Extracted data entries

*** Begin section ***

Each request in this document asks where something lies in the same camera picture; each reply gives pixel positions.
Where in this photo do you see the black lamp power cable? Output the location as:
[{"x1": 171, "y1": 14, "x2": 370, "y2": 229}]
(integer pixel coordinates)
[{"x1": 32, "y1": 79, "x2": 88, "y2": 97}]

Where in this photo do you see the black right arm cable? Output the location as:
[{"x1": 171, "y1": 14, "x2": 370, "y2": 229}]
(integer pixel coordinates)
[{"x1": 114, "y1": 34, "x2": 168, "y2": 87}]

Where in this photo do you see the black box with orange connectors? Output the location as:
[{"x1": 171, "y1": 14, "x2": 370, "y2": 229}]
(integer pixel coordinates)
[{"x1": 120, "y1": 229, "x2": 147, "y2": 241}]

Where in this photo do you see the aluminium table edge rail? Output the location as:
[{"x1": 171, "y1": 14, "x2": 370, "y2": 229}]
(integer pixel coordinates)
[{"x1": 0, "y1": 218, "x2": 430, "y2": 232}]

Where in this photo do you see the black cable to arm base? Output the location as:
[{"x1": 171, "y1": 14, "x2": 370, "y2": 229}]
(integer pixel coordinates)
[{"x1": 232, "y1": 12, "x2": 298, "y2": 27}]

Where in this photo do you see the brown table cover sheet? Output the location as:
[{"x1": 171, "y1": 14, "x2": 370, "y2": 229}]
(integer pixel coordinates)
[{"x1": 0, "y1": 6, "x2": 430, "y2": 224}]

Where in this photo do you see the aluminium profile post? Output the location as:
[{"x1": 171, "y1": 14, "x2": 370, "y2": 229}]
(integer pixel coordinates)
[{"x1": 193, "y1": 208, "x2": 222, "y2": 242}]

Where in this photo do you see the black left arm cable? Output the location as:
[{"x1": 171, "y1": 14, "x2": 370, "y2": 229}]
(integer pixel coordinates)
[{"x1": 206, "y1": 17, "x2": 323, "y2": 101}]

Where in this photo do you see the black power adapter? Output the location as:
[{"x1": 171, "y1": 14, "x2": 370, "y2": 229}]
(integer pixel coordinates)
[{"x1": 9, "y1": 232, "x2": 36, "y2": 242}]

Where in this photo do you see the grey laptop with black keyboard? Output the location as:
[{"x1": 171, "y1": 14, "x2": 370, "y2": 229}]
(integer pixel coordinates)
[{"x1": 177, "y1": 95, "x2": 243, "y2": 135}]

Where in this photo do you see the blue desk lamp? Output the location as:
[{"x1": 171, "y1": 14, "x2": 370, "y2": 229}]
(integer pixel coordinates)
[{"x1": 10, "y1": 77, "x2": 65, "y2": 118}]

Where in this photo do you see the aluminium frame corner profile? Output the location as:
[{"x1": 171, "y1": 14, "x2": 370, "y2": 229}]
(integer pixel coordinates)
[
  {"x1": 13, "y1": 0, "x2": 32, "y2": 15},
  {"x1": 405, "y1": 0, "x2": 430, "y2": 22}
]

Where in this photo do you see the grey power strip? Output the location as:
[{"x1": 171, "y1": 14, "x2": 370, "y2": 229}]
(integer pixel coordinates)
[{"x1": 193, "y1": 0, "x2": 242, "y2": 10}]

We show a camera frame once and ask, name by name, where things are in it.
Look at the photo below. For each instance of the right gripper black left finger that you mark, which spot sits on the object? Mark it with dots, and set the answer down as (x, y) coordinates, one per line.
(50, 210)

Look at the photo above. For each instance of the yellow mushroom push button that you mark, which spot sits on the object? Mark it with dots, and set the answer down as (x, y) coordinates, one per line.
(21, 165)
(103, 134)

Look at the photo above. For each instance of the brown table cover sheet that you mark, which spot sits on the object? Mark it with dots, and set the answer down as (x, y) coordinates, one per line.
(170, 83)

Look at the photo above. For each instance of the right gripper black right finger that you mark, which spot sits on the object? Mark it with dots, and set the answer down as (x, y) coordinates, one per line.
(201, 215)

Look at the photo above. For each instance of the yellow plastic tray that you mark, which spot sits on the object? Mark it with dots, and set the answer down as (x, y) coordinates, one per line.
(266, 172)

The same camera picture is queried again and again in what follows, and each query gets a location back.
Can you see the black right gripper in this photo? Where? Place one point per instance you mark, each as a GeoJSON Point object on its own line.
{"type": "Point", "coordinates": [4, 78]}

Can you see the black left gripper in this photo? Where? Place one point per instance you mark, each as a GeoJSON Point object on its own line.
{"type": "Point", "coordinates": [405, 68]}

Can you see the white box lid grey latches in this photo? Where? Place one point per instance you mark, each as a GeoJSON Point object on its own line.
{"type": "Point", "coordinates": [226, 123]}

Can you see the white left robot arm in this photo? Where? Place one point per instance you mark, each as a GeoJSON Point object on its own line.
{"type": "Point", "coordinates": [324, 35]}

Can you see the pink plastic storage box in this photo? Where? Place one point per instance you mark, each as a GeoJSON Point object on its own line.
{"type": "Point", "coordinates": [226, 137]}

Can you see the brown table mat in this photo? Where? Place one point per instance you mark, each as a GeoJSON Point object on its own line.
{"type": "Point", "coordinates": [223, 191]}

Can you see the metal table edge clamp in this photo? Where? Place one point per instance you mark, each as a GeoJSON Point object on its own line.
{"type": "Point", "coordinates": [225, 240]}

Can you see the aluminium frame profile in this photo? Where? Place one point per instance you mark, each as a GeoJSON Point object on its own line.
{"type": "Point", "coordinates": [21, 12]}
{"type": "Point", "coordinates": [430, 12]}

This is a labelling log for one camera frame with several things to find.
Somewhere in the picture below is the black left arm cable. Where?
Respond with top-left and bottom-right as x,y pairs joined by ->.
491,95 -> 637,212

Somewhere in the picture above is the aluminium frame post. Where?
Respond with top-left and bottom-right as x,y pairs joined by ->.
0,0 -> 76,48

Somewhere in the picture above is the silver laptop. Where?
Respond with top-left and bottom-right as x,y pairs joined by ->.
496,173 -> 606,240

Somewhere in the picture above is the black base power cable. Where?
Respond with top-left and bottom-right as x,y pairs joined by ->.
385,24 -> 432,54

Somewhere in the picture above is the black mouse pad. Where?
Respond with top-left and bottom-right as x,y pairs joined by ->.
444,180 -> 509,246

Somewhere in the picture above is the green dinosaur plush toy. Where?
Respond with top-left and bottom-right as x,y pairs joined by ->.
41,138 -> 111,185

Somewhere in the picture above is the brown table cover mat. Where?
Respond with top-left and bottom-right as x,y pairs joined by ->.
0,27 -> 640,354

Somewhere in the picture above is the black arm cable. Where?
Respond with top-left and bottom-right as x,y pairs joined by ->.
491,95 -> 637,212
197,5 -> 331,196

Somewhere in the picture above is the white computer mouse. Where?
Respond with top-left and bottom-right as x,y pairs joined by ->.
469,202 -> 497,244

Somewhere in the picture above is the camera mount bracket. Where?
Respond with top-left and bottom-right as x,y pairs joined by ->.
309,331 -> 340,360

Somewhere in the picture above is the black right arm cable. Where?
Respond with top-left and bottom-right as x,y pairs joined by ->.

*** End section ***

» **YOUR INSTRUCTIONS**
For each line above that contains the word "things", make a copy.

» **OUTPUT OF THE EXERCISE**
We show a camera frame once and ask, name by name, where things are in it.
This is a labelling log for one camera frame with several things to find.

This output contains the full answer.